Both efforts began a year ago, when 150 biologists and informaticians convened for a weekend hackathon in San Francisco to search Onno’s genetic data for clues to the cause of his tumors. (NEO.LIFE has been following the story since then; you can read the first episode here.)
Onno, a Netherlands native living in the Bay Area, had hatched the plan with his tech-industry friends. Their basic idea was to use powerful computer analytics on patients’ data to identify new treatments for their neglected diseases. Since then it has evolved into a fast-growing startup company that just raised $3 million in seed funding. It has registered 150 patients using its Web platform. And it’s collaborating with researchers at the National Cancer Institute to track pain symptoms in people with a type of neurofibromatosis called NF1. It is time for Onno’s idea to be tested.
The company, called RDMD, provides patients an online “locker” in which to store their entire medical record. Rather than wrestling with copious binders and CDs, chasing documents scattered across multiple hospitals and clinics, they can keep everything immediately accessible. They can easily share those records with rare-disease specialists, whom RDMD will help them find. And in time, they should be able to use RDMD to arrange for new medical tests.
RDMD is one of many emerging companies aiming to mine data for new insights about health and to personalize treatments for individual patients’ mutations. Yet it is distinguished by, among other features, its specificity. The platform launched with a setup devoted to Onno’s form of neurofibromatosis, NF2, which causes tumors to grow on the nerves that enable hearing and balance. For people with that diagnosis, RDMD’s platform tracks records such as hearing tests and radiology reports. Eventually, RDMD will scale up to serve patients with other rare diseases, as well, and the records it holds will be tailored to their needs.

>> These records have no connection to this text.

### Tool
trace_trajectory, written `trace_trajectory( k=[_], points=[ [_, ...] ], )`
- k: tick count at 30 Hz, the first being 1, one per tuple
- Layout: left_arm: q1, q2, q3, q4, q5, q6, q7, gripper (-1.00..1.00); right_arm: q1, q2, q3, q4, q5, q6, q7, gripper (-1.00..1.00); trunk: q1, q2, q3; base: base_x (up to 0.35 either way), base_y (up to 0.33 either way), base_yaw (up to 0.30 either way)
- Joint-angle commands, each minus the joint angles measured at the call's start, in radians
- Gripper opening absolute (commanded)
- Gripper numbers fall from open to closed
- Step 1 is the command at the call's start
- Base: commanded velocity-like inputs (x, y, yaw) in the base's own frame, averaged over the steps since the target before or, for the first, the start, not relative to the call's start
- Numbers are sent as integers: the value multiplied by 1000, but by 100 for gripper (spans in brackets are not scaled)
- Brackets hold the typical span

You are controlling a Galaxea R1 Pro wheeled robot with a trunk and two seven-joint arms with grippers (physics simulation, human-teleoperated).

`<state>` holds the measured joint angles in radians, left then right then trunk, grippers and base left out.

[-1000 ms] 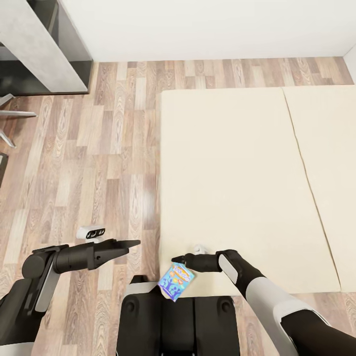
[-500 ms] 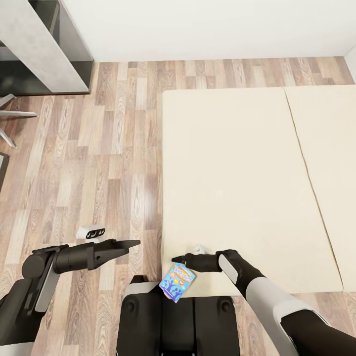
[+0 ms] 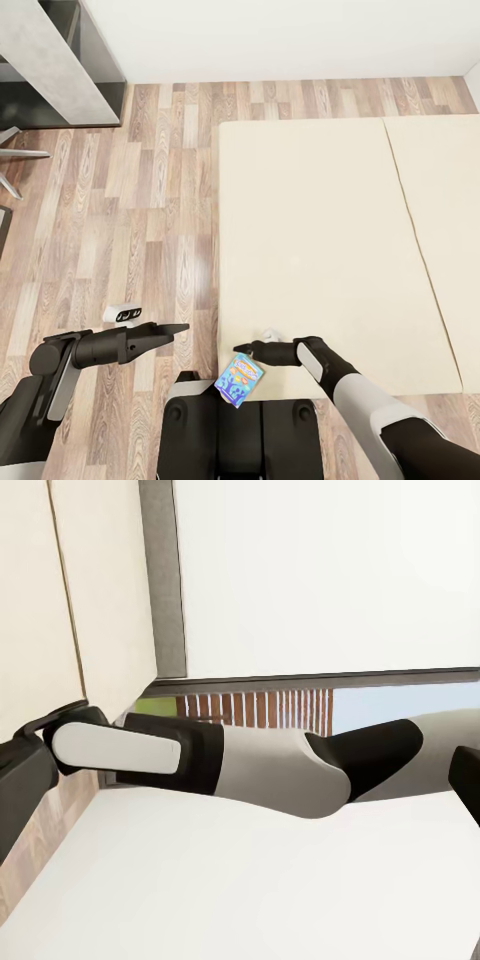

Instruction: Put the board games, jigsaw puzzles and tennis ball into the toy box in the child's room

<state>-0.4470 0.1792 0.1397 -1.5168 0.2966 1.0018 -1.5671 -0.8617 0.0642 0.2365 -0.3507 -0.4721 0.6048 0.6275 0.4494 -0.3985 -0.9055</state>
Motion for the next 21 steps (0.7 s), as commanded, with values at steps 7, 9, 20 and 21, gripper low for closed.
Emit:
trace_trajectory(
  k=[7, 9, 20, 21],
  points=[
    [0, 1, 0, 0, -1, 11, -4, 100, 0, -2, 4, -9, -7, 1, 9, 100, 1, -2, -1, 0, 0, 0],
    [0, 1, 0, 0, -1, 11, -4, 100, 0, 0, 3, -10, -7, 0, 6, 100, 1, -2, -1, 0, 0, 0],
    [0, 2, 0, 0, -1, 11, -4, 100, 0, 5, 3, -13, -7, -1, 1, 100, 1, -2, -1, 0, 0, 0],
    [0, 2, 1, 0, -1, 11, -4, 100, 0, 5, 3, -13, -7, -2, 1, 100, 1, -2, -1, 0, 0, 0]
  ],
)
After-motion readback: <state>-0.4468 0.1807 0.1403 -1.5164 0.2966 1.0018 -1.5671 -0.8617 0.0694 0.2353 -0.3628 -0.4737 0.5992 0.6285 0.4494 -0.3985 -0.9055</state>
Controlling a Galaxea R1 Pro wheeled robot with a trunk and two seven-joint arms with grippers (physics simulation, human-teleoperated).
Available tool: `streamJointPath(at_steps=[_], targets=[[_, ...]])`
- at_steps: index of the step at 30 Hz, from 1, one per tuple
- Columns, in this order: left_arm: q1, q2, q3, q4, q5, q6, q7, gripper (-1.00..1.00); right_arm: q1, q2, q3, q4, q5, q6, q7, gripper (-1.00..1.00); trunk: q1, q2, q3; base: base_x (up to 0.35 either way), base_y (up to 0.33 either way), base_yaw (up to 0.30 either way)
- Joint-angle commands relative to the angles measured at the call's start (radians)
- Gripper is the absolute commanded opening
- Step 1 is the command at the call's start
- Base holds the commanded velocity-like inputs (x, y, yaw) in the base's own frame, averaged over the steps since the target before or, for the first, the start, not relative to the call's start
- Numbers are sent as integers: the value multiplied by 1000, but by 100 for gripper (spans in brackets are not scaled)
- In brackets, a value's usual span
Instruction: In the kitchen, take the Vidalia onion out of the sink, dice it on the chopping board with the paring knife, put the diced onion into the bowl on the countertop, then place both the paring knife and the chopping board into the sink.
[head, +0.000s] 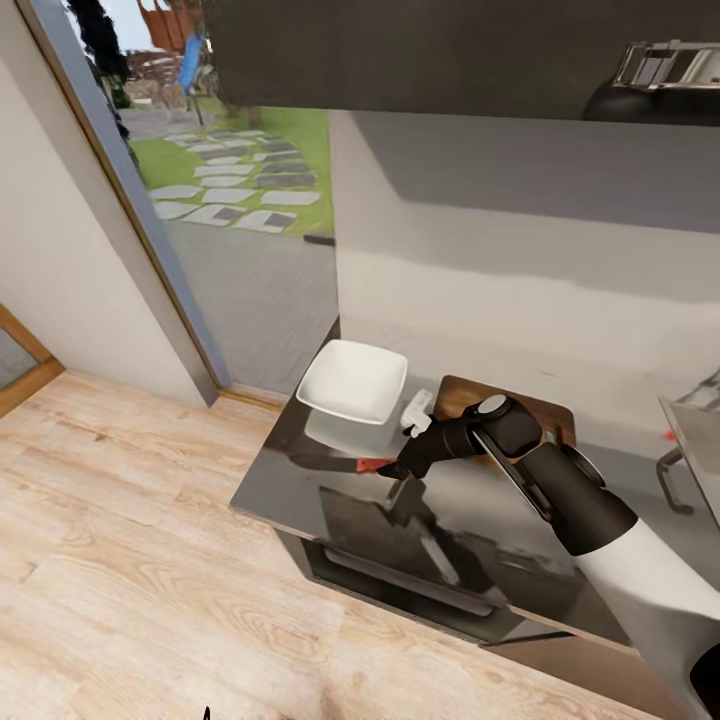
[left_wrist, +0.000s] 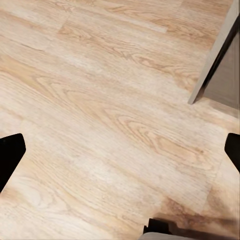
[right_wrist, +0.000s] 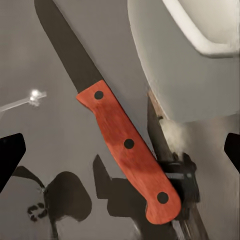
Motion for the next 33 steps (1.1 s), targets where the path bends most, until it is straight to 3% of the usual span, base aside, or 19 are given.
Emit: streamJointPath(at_steps=[1,33], targets=[[-2,0,0,4,2,-6,0,100,-1,-1,1,-1,8,2,7,100,1,-2,-3,83,-86,0],[-1,0,0,4,2,-6,0,100,-1,1,3,1,8,2,6,100,1,-2,-46,8,-8,0]])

By keeping specific data for each rare disease, on everything from drug responses to everyday symptoms, and by forging relationships with patients with those diagnoses, RDMD could make itself a one-stop partner for any pharmaceutical company that might research a treatment. Onno calls it “patient-accelerated drug development.”
One mother calls RDMD “exactly what we’ve needed.”
“If the data is not in the hands of the individual patients, it is not very easy to get access to it,” he says. Empowering patients to upload and house their own data is “going to liberate it, because patients, of course, want to contribute to whatever helps drive research forward.”
Already, around 15 patients have used RDMD to consult with a specialist located far from their homes. One father in Israel used it to consult with specialists in Los Angeles, Boston, and Paris before deciding whether to proceed with a risky surgery for his 10-year-old daughter, who has NF2.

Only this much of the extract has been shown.